**Brief**
Among the records below, find each line bearing the word "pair" and copy it.

Dataset entries:
_ _ _ _
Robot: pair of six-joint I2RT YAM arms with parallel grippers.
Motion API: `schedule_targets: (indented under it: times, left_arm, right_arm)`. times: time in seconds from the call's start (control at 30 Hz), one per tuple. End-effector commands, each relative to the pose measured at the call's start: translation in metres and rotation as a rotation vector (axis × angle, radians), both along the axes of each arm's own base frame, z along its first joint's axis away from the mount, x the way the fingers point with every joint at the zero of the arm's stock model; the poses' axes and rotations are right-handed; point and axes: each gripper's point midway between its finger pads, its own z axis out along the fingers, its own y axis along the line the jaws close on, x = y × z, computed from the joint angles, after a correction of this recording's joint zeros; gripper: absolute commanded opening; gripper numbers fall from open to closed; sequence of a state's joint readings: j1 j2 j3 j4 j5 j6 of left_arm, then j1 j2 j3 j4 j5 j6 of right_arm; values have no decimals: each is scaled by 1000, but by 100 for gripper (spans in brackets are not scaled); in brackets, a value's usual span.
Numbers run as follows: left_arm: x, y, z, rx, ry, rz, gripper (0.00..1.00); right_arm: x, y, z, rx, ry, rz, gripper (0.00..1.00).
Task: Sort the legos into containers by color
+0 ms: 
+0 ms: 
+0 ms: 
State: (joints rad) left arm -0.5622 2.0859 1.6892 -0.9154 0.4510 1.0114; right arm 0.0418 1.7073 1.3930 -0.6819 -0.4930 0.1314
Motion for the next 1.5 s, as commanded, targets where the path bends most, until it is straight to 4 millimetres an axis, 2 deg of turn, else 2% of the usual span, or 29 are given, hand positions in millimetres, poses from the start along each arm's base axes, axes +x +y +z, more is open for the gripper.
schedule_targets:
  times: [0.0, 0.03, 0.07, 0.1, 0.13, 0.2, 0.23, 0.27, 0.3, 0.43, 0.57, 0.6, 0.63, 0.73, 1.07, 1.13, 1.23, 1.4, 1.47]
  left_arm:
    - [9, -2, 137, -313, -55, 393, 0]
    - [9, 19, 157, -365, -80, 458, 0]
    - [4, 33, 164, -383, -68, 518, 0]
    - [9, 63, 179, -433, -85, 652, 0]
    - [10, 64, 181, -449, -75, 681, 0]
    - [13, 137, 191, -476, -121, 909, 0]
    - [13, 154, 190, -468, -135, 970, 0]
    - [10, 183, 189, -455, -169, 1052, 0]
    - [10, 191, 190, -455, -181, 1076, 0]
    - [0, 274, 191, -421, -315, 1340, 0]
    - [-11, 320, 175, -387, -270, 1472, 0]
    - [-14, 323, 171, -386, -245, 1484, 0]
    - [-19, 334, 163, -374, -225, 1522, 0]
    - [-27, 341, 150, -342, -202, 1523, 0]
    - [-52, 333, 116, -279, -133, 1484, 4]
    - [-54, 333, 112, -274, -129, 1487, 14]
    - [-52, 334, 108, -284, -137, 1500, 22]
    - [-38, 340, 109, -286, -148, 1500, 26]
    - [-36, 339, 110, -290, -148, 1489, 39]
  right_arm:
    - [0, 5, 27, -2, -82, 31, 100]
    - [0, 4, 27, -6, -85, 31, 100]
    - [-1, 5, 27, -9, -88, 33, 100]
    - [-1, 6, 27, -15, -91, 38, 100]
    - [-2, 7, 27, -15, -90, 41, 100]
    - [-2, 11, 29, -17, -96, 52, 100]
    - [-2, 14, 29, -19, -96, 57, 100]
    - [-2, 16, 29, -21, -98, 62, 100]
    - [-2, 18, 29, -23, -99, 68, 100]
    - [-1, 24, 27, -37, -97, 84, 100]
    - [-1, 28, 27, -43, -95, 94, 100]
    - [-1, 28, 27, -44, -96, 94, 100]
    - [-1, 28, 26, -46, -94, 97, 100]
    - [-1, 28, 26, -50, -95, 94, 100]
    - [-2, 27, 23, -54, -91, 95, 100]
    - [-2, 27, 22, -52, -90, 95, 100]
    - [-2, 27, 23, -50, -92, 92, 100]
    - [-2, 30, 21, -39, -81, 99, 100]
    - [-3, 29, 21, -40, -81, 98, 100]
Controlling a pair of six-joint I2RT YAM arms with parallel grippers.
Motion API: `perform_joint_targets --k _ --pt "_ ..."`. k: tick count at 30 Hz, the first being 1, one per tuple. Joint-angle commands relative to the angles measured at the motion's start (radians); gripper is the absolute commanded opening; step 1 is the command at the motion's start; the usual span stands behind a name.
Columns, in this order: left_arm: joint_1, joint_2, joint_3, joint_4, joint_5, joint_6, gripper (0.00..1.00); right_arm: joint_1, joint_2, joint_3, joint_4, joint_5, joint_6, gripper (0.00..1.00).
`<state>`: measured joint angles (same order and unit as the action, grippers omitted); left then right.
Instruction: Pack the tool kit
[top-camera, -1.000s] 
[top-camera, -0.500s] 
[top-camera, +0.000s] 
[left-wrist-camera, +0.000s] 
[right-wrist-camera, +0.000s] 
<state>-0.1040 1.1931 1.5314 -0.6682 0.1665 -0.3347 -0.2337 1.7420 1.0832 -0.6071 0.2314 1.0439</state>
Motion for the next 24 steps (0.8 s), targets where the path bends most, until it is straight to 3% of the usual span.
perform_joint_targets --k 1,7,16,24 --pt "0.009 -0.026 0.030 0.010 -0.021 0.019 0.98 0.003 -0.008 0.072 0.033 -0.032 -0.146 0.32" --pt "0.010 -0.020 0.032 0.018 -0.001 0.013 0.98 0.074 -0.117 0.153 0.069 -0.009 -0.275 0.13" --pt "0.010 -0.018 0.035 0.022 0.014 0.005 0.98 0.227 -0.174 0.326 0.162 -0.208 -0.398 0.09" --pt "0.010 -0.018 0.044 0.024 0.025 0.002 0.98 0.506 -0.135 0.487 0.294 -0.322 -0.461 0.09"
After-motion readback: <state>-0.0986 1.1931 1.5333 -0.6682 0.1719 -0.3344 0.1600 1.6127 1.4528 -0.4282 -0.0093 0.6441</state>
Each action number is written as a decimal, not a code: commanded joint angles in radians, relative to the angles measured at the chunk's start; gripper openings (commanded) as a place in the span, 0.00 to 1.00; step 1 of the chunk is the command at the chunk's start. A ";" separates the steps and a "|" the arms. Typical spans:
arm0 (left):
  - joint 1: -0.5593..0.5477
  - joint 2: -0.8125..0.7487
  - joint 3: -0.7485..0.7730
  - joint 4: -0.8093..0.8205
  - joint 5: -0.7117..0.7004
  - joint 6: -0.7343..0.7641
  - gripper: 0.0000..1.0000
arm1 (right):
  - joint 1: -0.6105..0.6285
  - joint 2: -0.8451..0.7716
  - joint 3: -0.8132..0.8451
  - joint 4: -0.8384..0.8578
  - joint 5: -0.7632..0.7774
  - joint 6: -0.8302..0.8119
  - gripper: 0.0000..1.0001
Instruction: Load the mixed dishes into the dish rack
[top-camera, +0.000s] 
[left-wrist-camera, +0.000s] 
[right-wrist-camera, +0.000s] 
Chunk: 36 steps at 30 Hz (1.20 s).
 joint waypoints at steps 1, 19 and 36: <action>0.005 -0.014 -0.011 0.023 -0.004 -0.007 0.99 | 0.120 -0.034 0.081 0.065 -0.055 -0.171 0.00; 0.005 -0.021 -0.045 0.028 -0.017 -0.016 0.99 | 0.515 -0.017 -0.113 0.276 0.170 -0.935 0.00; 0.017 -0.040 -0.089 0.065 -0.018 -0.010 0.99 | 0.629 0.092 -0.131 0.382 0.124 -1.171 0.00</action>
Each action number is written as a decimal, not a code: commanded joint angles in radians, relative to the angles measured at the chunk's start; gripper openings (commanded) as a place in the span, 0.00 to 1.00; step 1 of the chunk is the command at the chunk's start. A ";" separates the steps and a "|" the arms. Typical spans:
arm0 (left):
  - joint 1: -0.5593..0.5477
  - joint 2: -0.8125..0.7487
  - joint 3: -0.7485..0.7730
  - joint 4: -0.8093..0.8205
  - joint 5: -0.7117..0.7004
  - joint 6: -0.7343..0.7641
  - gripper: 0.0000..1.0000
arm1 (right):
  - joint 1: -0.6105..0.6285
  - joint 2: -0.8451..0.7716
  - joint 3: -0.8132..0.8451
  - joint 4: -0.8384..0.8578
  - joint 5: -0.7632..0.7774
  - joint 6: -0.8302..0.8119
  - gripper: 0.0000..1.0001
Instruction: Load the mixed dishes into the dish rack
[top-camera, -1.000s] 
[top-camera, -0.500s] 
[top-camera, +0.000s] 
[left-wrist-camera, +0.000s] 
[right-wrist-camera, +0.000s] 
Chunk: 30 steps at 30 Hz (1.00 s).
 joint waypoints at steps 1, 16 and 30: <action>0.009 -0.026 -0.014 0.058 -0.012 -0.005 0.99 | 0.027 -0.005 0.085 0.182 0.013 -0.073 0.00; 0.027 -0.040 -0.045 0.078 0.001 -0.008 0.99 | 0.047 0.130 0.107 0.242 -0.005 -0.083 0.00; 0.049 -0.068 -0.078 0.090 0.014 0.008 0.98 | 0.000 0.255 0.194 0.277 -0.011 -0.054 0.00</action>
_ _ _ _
**Answer to the problem**
Robot: pair of six-joint I2RT YAM arms with parallel grippers.
Controlling a pair of six-joint I2RT YAM arms with parallel grippers.

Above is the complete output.